Researchers have developed an innovative system that generates personalized storybooks using generative artificial intelligence and home IoT technology to assist children in language learning. Their findings were published in the *Proceedings of the CHI Conference on Human Factors in Computing Systems* and showcased at the ACM CHI Conference, earning an “Honorable Mention Award” for being among the top 5% of submissions.
Language development is critical for children’s cognitive and academic growth, peer interactions, and overall social development. Regular evaluation of language progress and timely interventions are essential. Traditional methods, often relying on standardized vocabulary lists and pre-made storybooks, fail to address the diverse environments in which children grow up, leading to variations in vocabulary exposure.

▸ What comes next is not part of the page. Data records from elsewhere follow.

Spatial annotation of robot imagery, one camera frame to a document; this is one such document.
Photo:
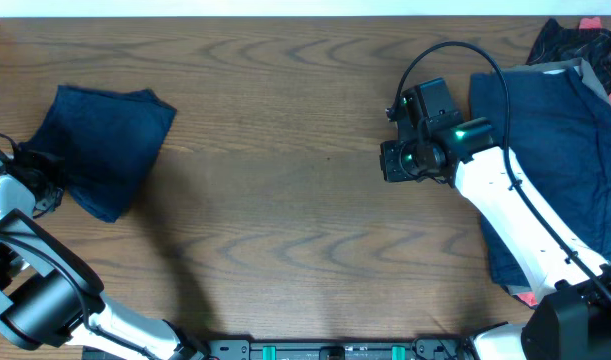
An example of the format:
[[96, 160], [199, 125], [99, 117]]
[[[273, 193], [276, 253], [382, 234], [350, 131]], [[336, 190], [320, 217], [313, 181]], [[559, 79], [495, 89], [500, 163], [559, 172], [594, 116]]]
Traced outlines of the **navy blue shorts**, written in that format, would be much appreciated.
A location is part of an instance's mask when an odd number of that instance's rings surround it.
[[60, 85], [42, 124], [20, 148], [61, 159], [71, 197], [113, 223], [151, 171], [176, 114], [150, 89]]

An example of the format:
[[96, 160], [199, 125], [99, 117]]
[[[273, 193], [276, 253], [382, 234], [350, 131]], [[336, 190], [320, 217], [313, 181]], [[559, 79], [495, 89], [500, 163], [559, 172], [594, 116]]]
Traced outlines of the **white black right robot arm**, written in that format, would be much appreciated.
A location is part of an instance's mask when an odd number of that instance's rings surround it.
[[436, 130], [404, 122], [380, 146], [388, 182], [432, 179], [456, 189], [519, 264], [537, 307], [524, 325], [469, 337], [462, 359], [611, 359], [611, 264], [590, 249], [524, 174], [485, 118]]

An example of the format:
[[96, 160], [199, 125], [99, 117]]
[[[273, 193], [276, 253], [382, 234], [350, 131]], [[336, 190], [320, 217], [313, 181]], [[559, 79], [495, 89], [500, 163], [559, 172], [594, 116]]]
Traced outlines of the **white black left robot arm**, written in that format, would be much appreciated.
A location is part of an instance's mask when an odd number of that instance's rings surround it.
[[205, 359], [208, 345], [109, 298], [98, 275], [41, 228], [62, 199], [57, 163], [0, 150], [0, 334], [26, 350], [83, 347], [86, 359]]

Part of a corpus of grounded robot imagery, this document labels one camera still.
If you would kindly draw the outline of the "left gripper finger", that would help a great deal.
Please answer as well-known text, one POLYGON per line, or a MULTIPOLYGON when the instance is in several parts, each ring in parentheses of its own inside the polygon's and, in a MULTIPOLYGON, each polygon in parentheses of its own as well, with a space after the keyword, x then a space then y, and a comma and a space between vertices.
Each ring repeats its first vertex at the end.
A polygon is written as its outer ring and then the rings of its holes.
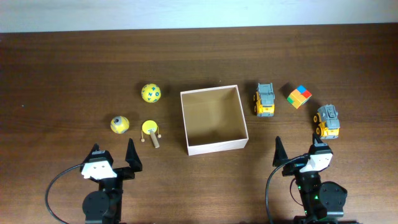
POLYGON ((134 142, 131 138, 129 138, 129 141, 127 144, 125 161, 129 164, 130 168, 134 172, 142 171, 142 162, 141 162, 139 156, 137 155, 137 151, 136 151, 134 142))
POLYGON ((105 160, 106 158, 104 156, 104 151, 100 150, 100 146, 98 144, 94 144, 93 148, 82 162, 83 166, 81 171, 83 172, 84 170, 88 169, 96 169, 105 160))

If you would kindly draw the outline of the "yellow grey mixer truck toy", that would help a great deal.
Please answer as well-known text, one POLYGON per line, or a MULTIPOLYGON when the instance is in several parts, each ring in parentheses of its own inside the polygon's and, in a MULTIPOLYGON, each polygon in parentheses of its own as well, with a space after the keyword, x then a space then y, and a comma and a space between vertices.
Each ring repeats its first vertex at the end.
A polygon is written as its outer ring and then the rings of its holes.
POLYGON ((320 139, 337 139, 340 133, 340 121, 334 105, 324 105, 317 109, 313 117, 317 124, 315 130, 320 139))

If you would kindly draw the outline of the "multicolour puzzle cube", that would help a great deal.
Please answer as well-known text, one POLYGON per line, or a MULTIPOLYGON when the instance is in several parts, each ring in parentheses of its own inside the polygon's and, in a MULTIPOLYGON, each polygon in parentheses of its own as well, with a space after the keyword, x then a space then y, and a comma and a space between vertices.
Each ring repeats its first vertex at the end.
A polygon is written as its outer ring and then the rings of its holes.
POLYGON ((293 90, 287 97, 287 101, 296 109, 305 104, 312 94, 302 85, 293 90))

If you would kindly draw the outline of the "yellow grey dump truck toy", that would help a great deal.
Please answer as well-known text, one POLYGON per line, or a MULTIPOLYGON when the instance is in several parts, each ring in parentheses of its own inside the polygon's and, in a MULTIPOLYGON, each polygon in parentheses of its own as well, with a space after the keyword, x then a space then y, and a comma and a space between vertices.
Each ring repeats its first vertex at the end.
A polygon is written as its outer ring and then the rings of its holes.
POLYGON ((275 111, 275 94, 273 84, 258 84, 254 95, 254 112, 258 117, 274 116, 275 111))

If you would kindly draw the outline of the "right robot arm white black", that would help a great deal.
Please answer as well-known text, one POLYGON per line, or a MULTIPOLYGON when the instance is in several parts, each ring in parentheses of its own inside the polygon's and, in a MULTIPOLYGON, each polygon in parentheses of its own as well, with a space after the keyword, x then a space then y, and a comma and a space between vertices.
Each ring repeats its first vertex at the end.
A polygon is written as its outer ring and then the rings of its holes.
POLYGON ((275 139, 272 166, 282 168, 283 176, 294 176, 304 216, 296 216, 294 223, 338 223, 344 215, 343 207, 348 191, 335 182, 322 182, 320 172, 329 167, 333 153, 328 144, 316 134, 307 153, 289 159, 280 137, 275 139))

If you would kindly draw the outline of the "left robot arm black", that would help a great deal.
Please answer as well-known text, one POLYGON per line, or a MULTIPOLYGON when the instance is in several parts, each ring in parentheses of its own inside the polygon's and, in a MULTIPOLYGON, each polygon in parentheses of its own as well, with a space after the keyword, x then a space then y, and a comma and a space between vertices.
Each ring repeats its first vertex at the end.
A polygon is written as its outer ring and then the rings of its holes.
POLYGON ((132 139, 129 139, 125 161, 127 167, 113 168, 113 158, 109 151, 102 151, 95 144, 83 160, 80 169, 85 179, 98 184, 98 190, 89 193, 82 204, 85 223, 119 223, 121 221, 123 182, 135 178, 142 171, 142 163, 137 155, 132 139))

To overcome these limitations, the researchers created an educational system tailored to each child’s unique environment. Home IoT devices capture and monitor the language children hear and speak daily. Using speaker separation and morphological analysis, the team examined the vocabulary children were exposed to, the words they spoke, and those they heard but did not vocalize. They assessed each word based on key factors relevant to speech pathology.
Employing advanced generative AI technologies like GPT-4 and Stable Diffusion, the team produced custom children’s books integrating target vocabulary for each child. This personalized approach combines speech pathology theory with practical expertise, creating an effective language learning system. The system allows for individualized weighting of factors and flexible vocabulary selection criteria, continuously updating the storybooks and vocabulary in response to changes in the child’s development and environment.
After testing the system in nine families over four weeks, results showed effective vocabulary learning, demonstrating its applicability beyond therapy rooms. The project was a collaboration between POSTECH’s Department of Computer Science and Engineering and Ewha Womans University’s Department of Communication Disorders.
Lead author Jungeun Lee from POSTECH stated, “We addressed the limitations of traditional approaches by using generative AI to create customized guides tailored to individual needs.” Professor Inseok Hwang, the corresponding author, added, “Our interdisciplinary research developed a personalized language stimulation system integrating AI technology with speech pathology theory, encouraging educators to respect and incorporate diverse learning environments and goals.”
Co-author Professor Dongsun Yim emphasized, “Our work demonstrates the potential for personalized language support services, showcasing the ability to tailor vocabulary extraction and linguistic stimuli for children in varied environments.